Three US states get almost all the love
Organizations hoping for funding from Granthams will have a better chance if they come from certain states. According an analysis by Instrumentltwo-thirds of the foundation’s grants between 2016 and 2019 went to organizations in just three states: California, New York and Massachusetts, the longtime couple’s home state.
This investor foundation cares (surprise!) about its investments
If Jeremy Grantham’s work history wasn’t enough, there are plenty of indicators that show the foundation puts a lot of thought into making sure its assets do as much work for its mission as its grants do.
Note that Ravenel, for example, is not only the president of the foundation, but also its chief investment officer.

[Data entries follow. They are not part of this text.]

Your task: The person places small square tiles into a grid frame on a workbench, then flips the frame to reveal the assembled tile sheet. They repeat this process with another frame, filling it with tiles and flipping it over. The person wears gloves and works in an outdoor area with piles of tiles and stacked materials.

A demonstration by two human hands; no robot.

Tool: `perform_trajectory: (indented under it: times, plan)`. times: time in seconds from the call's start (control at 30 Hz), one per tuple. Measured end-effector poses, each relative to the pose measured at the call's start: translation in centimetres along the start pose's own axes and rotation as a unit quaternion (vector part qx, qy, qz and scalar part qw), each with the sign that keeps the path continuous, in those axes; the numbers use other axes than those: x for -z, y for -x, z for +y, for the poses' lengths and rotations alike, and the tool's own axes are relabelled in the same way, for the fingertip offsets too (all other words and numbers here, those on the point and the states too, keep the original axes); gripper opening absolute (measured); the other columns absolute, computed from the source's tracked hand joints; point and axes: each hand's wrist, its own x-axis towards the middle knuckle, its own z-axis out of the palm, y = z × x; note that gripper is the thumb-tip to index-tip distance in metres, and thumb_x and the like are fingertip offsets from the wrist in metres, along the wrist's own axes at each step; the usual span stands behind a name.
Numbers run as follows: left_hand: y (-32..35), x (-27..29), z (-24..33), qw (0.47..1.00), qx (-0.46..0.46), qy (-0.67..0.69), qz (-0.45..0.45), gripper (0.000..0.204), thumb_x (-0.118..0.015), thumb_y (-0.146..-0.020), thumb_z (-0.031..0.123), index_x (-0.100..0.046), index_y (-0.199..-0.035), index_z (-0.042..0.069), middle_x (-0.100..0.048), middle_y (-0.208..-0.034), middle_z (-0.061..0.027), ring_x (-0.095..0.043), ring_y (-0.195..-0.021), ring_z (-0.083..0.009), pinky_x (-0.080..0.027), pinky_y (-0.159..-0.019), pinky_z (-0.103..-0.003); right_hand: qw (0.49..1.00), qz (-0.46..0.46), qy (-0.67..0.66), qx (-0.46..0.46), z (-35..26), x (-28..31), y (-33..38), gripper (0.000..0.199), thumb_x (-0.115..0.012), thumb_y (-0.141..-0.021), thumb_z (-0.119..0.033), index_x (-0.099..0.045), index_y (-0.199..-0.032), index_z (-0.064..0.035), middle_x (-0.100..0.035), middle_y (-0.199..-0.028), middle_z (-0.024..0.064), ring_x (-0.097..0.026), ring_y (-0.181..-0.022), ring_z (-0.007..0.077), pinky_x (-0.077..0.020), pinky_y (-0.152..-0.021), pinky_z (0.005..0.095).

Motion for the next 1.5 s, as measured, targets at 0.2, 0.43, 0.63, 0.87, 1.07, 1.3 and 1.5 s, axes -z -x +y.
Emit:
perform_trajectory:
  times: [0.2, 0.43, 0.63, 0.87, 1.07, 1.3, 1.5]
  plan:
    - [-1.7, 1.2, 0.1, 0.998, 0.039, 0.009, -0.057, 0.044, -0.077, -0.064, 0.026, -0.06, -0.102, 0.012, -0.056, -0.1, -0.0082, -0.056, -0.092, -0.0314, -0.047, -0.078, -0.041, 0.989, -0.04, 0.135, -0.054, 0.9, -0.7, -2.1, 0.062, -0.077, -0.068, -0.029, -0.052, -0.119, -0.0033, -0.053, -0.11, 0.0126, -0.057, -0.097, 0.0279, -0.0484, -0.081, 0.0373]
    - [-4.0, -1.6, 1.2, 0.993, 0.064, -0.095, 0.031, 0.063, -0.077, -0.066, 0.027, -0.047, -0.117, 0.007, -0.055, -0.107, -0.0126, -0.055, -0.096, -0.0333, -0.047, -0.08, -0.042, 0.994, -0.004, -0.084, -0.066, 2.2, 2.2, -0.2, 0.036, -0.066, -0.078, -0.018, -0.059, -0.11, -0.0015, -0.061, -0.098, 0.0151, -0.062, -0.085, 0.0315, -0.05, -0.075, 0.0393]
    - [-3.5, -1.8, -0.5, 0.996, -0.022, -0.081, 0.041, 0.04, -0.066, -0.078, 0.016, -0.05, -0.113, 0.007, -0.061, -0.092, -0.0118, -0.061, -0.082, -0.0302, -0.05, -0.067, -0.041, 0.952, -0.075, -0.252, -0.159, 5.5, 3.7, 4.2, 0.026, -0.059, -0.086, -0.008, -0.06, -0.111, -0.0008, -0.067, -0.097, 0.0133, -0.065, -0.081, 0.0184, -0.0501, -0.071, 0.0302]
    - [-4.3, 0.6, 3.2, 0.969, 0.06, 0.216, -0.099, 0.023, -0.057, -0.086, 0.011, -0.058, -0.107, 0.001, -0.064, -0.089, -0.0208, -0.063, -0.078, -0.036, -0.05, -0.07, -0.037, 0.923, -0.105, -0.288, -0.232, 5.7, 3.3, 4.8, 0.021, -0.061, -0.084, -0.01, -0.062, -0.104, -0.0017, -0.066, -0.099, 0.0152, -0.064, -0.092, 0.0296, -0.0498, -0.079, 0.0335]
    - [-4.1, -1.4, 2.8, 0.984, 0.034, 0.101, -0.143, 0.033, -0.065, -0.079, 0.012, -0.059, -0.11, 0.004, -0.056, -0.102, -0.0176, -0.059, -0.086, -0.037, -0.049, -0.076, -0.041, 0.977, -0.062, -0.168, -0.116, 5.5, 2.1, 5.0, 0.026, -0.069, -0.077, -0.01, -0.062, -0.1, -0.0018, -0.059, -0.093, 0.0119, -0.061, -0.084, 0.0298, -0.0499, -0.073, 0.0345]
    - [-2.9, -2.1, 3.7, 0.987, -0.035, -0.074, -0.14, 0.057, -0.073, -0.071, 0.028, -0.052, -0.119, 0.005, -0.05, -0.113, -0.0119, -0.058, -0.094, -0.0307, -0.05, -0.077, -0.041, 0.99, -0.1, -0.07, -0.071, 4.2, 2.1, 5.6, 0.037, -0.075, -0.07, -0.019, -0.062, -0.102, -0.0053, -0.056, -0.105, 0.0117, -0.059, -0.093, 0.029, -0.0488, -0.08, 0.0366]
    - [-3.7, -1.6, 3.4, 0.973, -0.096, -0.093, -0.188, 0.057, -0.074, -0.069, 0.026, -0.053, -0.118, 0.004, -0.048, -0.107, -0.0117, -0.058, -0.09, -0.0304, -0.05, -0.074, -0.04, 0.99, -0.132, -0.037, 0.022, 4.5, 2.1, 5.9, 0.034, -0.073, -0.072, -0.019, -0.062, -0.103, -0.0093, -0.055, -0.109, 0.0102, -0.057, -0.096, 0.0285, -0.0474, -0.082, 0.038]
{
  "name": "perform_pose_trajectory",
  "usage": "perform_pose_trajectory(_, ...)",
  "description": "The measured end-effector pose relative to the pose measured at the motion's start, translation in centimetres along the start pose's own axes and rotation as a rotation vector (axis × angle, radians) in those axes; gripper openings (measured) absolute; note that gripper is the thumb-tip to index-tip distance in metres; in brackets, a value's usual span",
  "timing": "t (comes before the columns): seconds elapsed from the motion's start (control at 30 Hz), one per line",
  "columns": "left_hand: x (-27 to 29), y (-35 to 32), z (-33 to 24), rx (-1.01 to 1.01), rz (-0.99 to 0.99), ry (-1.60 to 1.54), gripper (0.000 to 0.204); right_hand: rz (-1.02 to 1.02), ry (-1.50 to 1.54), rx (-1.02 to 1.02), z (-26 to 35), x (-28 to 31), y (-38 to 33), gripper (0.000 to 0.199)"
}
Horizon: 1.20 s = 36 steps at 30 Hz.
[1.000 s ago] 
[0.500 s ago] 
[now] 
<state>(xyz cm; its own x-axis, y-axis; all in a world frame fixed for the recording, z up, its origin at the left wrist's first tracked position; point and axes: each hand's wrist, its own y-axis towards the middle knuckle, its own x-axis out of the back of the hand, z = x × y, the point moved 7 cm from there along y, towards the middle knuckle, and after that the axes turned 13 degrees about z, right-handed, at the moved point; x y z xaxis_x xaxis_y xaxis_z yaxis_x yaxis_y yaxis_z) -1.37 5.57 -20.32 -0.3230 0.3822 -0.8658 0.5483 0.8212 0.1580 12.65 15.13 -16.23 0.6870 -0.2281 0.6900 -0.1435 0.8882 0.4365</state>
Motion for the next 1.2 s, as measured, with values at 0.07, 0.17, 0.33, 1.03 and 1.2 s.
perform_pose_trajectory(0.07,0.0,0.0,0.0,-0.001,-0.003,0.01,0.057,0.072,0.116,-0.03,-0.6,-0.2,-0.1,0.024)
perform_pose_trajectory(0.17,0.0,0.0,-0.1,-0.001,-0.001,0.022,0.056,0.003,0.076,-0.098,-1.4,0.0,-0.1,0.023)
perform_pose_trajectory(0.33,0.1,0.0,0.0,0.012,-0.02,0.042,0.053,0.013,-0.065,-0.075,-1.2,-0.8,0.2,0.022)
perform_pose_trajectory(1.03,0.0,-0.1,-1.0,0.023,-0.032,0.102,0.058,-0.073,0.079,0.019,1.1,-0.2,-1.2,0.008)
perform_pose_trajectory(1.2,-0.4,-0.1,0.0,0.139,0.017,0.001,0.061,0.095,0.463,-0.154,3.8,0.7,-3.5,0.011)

In 2019, investments related to the operation’s programs totaled more than $33 million, more than its grants. “Investment” even symbolically takes first place, above “philanthropy”, on the menu of the foundation. The foundation also maintains an LLC, Neglected climate opportunitiesto place venture capital bets.
The foundation’s website explains its approach simply: “Taking early positions in important but underfunded climate opportunities. Goals range from ocean acidification to direct carbon capture, with the website listing more than 40 of the team’s “favorite” investments.
The bets on the operation over the past year show its scope. They include investments in Sustaeraa direct carbon removal company using air capture; Context Labsa data technology company working on measuring and tracking decarbonization; Steward, a funding platform for regenerative agriculture and food production; and Novalitha clean lithium mining company.
Funding for the movement is limited
The Granthams clearly see some value in supporting political change. In recent years, they’ve cut several six-figure checks to DC groups. Disclosed donations include $200,000 to billionaire Tom Steyer’s NextGen Climate Action super PAC, $250,000 to the Democracy Engine donation platform and more than $200,000 to the Democratic Party, all in 2020.
Despite this, building broader political support for climate action has not been an important goal of the couple’s philanthropy. One exception is movement organization 350.org, which received more than $1.25 million between 2018 and 2019. But for the most part, movement groups have accounted for a minor share of the couple’s climate donations.